Task to complete: From the first line to the last, print the data exactly as it appears.
---------- Recorded information
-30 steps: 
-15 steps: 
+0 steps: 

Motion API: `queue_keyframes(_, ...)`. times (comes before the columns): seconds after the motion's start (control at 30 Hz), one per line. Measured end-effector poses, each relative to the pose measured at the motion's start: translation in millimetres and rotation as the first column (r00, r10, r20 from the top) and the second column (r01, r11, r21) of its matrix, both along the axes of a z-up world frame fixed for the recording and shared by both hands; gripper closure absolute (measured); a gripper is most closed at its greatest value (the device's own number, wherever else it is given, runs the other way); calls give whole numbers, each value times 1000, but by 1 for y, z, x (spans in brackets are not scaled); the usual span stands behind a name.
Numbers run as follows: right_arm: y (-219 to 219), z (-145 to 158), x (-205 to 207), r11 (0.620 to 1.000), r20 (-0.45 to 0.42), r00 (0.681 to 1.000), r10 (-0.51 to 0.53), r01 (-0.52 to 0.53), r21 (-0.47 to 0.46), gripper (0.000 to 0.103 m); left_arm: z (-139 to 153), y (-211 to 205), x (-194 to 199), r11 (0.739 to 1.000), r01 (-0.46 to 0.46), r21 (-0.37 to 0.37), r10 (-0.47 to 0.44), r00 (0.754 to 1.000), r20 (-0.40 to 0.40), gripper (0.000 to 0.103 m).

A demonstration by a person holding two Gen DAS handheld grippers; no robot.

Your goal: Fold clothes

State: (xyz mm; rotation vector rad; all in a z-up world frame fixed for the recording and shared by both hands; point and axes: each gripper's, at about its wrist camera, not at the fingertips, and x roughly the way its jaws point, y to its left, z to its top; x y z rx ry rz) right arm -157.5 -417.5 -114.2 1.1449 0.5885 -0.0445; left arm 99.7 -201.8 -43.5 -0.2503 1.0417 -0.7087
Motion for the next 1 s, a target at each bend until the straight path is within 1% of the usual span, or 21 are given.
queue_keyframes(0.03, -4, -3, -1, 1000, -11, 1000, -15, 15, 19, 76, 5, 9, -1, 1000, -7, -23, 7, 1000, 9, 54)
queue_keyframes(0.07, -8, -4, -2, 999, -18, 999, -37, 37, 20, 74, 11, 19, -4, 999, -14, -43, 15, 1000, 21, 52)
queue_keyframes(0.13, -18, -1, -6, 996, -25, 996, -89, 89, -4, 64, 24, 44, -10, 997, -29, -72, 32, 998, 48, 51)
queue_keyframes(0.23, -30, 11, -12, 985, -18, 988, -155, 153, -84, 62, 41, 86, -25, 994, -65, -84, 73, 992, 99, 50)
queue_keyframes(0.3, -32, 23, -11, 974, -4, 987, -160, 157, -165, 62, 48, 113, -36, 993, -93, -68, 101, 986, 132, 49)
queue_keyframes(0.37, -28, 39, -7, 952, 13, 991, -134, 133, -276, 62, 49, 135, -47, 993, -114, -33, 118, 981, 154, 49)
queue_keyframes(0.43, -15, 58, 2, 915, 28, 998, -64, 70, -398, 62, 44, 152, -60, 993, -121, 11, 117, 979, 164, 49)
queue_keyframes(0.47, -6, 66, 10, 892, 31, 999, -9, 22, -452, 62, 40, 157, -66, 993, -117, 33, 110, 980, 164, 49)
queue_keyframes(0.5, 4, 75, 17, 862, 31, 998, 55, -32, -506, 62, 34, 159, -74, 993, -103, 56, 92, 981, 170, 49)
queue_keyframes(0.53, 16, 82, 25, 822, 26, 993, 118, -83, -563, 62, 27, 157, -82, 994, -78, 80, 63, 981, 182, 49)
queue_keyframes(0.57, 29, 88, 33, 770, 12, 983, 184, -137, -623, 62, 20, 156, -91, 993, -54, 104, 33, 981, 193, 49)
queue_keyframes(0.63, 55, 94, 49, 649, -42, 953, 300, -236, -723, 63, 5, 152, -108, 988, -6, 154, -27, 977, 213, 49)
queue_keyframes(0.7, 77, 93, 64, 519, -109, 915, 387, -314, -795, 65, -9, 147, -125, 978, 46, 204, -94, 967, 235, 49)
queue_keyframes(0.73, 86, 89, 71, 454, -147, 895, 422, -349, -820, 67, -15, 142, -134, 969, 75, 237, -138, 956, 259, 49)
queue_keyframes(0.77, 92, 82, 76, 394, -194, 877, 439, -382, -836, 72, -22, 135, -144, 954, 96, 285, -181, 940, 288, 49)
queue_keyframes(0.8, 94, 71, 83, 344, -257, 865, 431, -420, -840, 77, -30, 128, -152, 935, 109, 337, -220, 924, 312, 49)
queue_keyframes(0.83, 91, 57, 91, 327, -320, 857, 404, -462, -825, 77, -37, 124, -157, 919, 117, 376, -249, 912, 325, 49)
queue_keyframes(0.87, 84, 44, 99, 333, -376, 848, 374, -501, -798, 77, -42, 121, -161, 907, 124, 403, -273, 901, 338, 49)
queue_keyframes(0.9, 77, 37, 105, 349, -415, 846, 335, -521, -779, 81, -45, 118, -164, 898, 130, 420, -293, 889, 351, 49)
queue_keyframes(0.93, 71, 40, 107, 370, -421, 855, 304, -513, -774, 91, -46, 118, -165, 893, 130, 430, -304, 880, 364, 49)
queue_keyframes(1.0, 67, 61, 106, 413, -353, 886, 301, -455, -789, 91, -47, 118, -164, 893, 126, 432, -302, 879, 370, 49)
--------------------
Exercise response:
-30 steps: 
-15 steps: 
+0 steps: 

Motion API: `queue_keyframes(_, ...)`. times (comes before the columns): seconds after the motion's start (control at 30 Hz), one per line. Measured end-effector poses, each relative to the pose measured at the motion's start: translation in millimetres and rotation as the first column (r00, r10, r20 from the top) and the second column (r01, r11, r21) of its matrix, both along the axes of a z-up world frame fixed for the recording and shared by both hands; gripper closure absolute (measured); a gripper is most closed at its greatest value (the device's own number, wherever else it is given, runs the other way); calls give whole numbers, each value times 1000, but by 1 for y, z, x (spans in brackets are not scaled); the usual span stands behind a name.
Numbers run as follows: right_arm: y (-219 to 219), z (-145 to 158), x (-205 to 207), r11 (0.620 to 1.000), r20 (-0.45 to 0.42), r00 (0.681 to 1.000), r10 (-0.51 to 0.53), r01 (-0.52 to 0.53), r21 (-0.47 to 0.46), gripper (0.000 to 0.103 m); left_arm: z (-139 to 153), y (-211 to 205), x (-194 to 199), r11 (0.739 to 1.000), r01 (-0.46 to 0.46), r21 (-0.37 to 0.37), r10 (-0.47 to 0.44), r00 (0.754 to 1.000), r20 (-0.40 to 0.40), gripper (0.000 to 0.103 m).

A demonstration by a person holding two Gen DAS handheld grippers; no robot.

Your goal: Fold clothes

State: (xyz mm; rotation vector rad; all in a z-up world frame fixed for the recording and shared by both hands; point and axes: each gripper's, at about its wrist camera, not at the fingertips, and x roughly the way its jaws point, y to its left, z to its top; x y z rx ry rz) right arm -157.5 -417.5 -114.2 1.1449 0.5885 -0.0445; left arm 99.7 -201.8 -43.5 -0.2503 1.0417 -0.7087
Motion for the next 1 s, a target at each bend until the straight path is within 1% of the usual span, or 21 are given.
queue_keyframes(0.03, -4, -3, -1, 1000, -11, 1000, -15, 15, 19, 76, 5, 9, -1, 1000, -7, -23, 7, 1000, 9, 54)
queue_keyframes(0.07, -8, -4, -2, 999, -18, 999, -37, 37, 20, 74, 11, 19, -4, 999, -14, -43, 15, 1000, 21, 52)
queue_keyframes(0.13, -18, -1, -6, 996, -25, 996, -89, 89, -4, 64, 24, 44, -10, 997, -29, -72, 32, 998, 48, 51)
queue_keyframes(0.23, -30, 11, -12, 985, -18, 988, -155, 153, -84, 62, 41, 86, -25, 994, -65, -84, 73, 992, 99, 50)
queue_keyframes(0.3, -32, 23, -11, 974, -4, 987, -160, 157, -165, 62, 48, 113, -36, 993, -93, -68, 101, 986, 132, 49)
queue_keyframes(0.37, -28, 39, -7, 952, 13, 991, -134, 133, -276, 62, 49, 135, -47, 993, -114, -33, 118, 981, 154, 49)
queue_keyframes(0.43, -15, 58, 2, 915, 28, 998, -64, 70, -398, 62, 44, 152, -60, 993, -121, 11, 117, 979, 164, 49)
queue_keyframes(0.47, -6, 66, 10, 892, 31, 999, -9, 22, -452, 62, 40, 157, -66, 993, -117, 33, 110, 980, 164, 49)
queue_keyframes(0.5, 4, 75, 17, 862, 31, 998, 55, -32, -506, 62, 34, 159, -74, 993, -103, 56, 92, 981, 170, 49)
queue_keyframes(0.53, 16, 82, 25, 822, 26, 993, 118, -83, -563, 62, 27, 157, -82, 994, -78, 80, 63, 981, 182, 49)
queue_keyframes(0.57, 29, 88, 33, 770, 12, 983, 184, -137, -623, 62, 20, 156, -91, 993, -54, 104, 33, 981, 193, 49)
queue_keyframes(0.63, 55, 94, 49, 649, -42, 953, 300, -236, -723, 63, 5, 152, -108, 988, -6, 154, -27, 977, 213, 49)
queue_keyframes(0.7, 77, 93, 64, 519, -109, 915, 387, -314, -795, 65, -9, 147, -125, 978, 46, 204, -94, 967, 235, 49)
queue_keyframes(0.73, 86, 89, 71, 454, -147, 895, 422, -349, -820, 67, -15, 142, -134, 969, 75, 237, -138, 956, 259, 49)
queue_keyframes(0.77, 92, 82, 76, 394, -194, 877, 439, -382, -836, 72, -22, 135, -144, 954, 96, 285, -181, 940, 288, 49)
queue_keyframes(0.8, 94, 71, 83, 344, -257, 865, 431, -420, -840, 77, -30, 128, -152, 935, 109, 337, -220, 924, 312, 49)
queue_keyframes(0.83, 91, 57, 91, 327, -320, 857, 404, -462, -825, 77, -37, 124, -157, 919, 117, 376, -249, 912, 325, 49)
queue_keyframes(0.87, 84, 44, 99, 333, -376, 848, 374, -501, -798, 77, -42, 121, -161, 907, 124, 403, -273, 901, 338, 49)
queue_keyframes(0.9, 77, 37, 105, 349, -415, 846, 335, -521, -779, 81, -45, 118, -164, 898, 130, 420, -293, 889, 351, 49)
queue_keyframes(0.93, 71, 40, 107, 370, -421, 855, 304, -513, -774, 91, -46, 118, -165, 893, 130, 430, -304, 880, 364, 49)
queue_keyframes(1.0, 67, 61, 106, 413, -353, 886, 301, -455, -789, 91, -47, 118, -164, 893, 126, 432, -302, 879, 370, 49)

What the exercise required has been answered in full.